Why I Moved My Blog to Substack
Picking my battles, Substack and the need for attention
I’ll be honest: I’m being inconsistent.
In my previous posts, I talked a lot about “techno-feudalism,” the “indie web” and the importance of digital sovereignty. I wrote about the joy of DIY and how we’re losing the art of building our own spaces online. I used to say that the medium is the message.
From that perspective, moving to Substack feels like a contradiction of my own principles.
But there’s a side to this I hadn’t fully considered. I didn’t start a blog to reach thousands of people or turn it into a full-time career. I started it to motivate myself to create more, to share my projects and document my journey.
With that in mind, it makes sense to minimize the friction between my thoughts and the page.

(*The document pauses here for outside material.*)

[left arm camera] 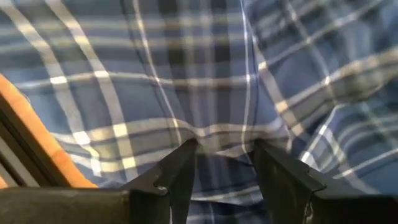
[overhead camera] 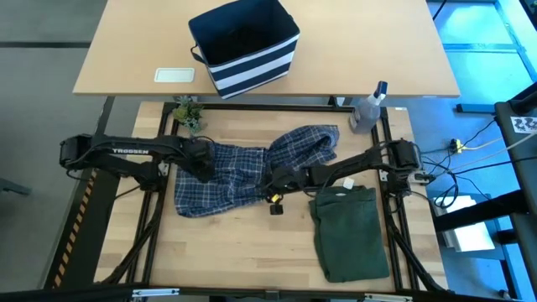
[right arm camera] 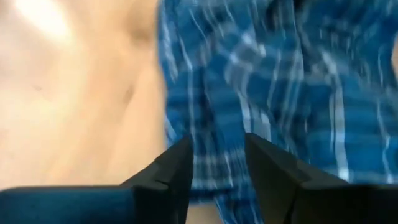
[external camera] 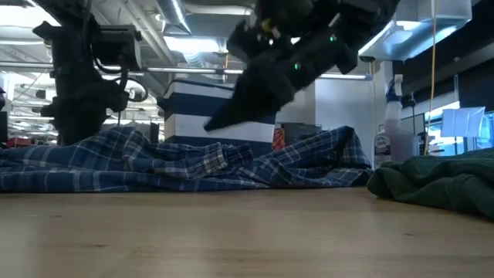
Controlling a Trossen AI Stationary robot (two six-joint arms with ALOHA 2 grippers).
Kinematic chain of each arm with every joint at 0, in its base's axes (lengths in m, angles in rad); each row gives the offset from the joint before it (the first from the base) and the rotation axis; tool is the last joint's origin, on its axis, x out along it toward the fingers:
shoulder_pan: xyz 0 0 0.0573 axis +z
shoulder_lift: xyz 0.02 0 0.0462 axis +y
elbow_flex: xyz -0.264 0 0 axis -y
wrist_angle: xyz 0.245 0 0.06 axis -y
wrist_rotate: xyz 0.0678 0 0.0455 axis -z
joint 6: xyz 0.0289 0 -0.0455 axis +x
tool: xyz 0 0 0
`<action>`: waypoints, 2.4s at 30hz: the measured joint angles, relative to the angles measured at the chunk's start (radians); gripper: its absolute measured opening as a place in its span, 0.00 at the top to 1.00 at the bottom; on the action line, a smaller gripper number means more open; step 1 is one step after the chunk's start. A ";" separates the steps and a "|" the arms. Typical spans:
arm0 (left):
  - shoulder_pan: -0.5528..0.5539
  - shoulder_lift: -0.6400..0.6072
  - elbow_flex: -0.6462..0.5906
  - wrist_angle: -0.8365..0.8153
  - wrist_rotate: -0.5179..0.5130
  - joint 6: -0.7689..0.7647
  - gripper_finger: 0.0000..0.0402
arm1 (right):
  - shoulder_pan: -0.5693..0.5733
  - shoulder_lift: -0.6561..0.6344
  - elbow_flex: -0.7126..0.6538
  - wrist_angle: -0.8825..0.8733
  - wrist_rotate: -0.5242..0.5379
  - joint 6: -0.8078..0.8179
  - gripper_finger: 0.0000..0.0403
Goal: Fold Laundry from Bin
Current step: Fold the blue checkered pants
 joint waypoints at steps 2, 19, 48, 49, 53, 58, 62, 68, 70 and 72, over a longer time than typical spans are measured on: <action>-0.017 0.026 0.000 -0.002 0.017 -0.013 0.61 | -0.002 0.019 0.007 -0.037 0.023 0.015 0.68; -0.314 0.223 0.000 0.311 0.316 -0.185 0.61 | -0.115 0.038 0.024 -0.363 0.304 0.067 0.95; -0.559 -0.035 0.150 0.149 -0.114 0.071 0.67 | 0.033 -0.154 0.022 -0.397 0.287 0.120 0.95; -0.562 -0.033 0.155 0.113 -0.147 0.081 0.67 | 0.052 -0.140 0.023 -0.344 0.255 0.120 0.95; -0.548 0.003 0.132 0.005 -0.218 0.061 0.67 | 0.118 -0.072 0.022 -0.225 0.203 0.123 0.95; -0.529 0.065 0.057 0.001 -0.155 -0.004 0.68 | 0.146 0.019 0.022 -0.138 0.203 0.165 0.95; -0.530 0.116 0.020 0.005 -0.044 -0.057 0.68 | 0.143 0.057 0.021 -0.178 0.204 0.231 0.95; -0.585 0.188 0.011 0.251 0.122 -0.076 0.68 | 0.142 0.057 0.022 -0.345 0.312 0.272 0.95; -0.615 0.219 0.011 0.404 0.142 -0.072 0.68 | 0.141 0.057 0.022 -0.389 0.332 0.274 0.95; -0.644 0.255 0.011 0.548 0.167 -0.063 0.68 | 0.141 0.056 0.024 -0.434 0.356 0.275 0.95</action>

Managing a self-hosted blog, dealing with code, deployments and maintenance is rewarding, but it’s also an extra layer of complexity. It’s one more barrier between having an idea and actually publishing it. Right now, that’s a complexity I’m just not interested in managing. I was forcing it. And let’s be real: there’s nothing wrong with changing your mind.
Actually, I don’t even think I’ve changed my mind. Everything I said before still holds true. It’s just that, sometimes, you have to pick your battles.
My Take on Substack
I think we’re all here for more or less the same reason: we’re looking for attention.
As I understand it, Substack was created as a meeting point for people who want more than just short-form content. It’s meant to be a place for deep dives, long-form articles, and thoughtful reading: a space where time still has value.
The reality, however, feels a bit different. I get the impression that we’re mostly here to be seen, rather than to see others. To write, rather than to read.